Нет худа без ковра
Выходит на экраны «Ниша» Антона Ермолина
В прокат выходит режиссерский дебют Антона Ермолина «Ниша» — фильм-путешествие по пространству сна, какой мог бы снять Дэвид Линч, если бы поселился в постсоветской малогабаритной квартире с непременным ковром на стене. Рассказывает Юлия Шагельман.
Режиссерская оптика искажает узнаваемую отечественную реальность на почти линчевский манер
Фото: Reflexion Films
Ковры захватывают пространство российского авторского кино. Меньше трех недель назад в прокат выходил «Отпуск в октябре» Романа Михайлова, где в узорах советских ковров были зашифрованы тайны кинематографа как инструмента массового гипноза, если не тайны бытия в целом. Теперь на экранах дебютант Антон Ермолин с картиной, спродюсированной Алексеем Учителем, которая начинается с ковра и ковром же заканчивается. Возможно, это связано с тем, что режиссеры, как многие дети в нашей стране, засыпали под висящим на стене ковром, и хитросплетения шерстяных нитей плавно перетекали в фантастическую материю их снов. А может быть, они просто считают, что это красиво.
Ковры — это также способ заработка для жены главного героя «Ниши» Вячеслава (Владимир Свирский) Марьям (Елена Николаева). Она плетет их на заказ в свободное от работы контролером в кинотеатре время. Однажды она получает звонок от таинственного человека в пальто (Сергей Гилев) с просьбой сделать ковер с ее собственным портретом и сначала отказывается, но потом все равно принимается за работу. Незнакомец же, мелькнув темной тенью в заснеженном дворе, исчезает, чтобы потом снова возникнуть в жизни Вячеслава в качестве то ли посланника каких-то загадочных сил, то ли проводника на оборотную сторону реальности.

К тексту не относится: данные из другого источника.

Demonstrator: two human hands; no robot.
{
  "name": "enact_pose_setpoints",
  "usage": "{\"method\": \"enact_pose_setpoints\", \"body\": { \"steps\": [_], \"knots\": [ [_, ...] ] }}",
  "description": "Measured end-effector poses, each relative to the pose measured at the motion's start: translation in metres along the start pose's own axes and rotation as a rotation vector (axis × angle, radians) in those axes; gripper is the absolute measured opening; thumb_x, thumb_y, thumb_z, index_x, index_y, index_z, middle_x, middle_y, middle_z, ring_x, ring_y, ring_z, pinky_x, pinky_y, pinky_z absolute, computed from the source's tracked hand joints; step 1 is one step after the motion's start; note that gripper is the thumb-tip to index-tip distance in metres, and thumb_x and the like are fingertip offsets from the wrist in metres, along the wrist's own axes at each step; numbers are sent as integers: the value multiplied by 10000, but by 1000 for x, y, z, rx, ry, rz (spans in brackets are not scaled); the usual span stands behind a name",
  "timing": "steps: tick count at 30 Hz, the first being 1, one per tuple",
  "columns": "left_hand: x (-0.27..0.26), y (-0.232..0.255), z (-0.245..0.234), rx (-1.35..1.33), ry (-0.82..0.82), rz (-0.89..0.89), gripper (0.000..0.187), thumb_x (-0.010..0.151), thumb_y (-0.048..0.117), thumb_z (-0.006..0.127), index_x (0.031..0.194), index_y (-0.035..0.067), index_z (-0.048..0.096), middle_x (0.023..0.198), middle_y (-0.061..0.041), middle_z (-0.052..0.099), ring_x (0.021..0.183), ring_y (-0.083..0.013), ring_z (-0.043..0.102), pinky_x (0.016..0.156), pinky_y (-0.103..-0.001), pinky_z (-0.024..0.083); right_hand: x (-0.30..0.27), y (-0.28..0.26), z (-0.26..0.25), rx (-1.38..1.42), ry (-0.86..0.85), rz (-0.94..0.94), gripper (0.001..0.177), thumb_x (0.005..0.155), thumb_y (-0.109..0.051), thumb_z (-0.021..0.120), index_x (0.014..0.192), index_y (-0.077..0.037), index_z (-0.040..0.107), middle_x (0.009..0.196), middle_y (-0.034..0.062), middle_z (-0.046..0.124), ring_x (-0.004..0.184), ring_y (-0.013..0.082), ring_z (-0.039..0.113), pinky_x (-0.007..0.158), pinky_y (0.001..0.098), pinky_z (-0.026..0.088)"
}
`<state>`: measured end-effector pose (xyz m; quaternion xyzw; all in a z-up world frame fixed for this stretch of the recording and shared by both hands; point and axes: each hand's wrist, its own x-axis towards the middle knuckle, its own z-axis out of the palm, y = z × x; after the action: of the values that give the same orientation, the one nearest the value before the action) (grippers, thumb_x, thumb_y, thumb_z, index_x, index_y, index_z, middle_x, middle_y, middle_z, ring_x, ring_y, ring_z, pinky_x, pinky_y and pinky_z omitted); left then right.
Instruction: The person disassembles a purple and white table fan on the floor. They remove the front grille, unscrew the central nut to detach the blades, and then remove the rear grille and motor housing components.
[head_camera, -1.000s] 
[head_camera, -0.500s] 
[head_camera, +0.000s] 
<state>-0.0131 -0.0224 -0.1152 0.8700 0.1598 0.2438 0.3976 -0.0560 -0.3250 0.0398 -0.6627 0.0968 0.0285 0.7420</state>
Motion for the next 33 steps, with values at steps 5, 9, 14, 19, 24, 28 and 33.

Сам Вячеслав по образованию — инженер, по роду занятий — доставщик мебели, а по призванию — экстрасенс. С помощью биолокационных рамок он собирает отрицательную энергию в квартирах клиентов, анализирует биополя прохожих (или даже их собачек), стоя в переходе метро, и заряжает стеклянные банки — даже не с водой, как у приснопамятного Алана Чумака, а совершенно пустые. Естественно, начальство и появляющиеся позже родственники жены считают его не вполне вменяемым и уж точно не приспособленным к нормальной жизни.
Но у Славы и Марьям своя жизнь, вполне гармоничная, в которой они видят одни и те же сны и получают сигналы из невидимых энергетических сфер. Здесь все имеет значение: хроника советских партсъездов и демонстраций, идущая при пустых залах в кинотеатре, где работает Марьям, брошенное вскользь замечание ее начальника о том, что в креслах завелась моль, рассуждения друга-охранника Вячеслава (Михаил Тройник) о теориях заговора, развале СССР и появлении новой государственной сущности на его руинах («Той страны больше нет, но люди-то остались!»), эсэмэски из одной буквы, приходящие на телефон героя, внезапная телеграмма «Майкоп — Петропавловск-Камчатский».
Этот пароль-отзыв наконец открывает Вячеславу путь к его истинному предназначению. Продолжая игру в города, он устремляется в Йошкар-Олу, напутствуемый человеком в пальто: там его ждет встреча с тем, кто всем управляет, и на нее надо явиться при параде, в костюме. Оказавшись в марийской столице, застроенной бутафорскими копиями Кремля, Нойшванштайна и Дворца дожей (в этом городе, как и в самом фильме, абсолютно все — не то, чем кажется), он проваливается в очередную устланную коврами кроличью нору и наконец завершает свое превращение, что твой Грегор Замза. Правда, в отличие от героя Кафки, Вячеслав совсем не страдает от своей новой насекомой сущности, даже напротив — уж чего-чего, а ковров на просторах призрачной страны хватит не только на краткий век одной моли, но и гораздо, гораздо более длинный срок.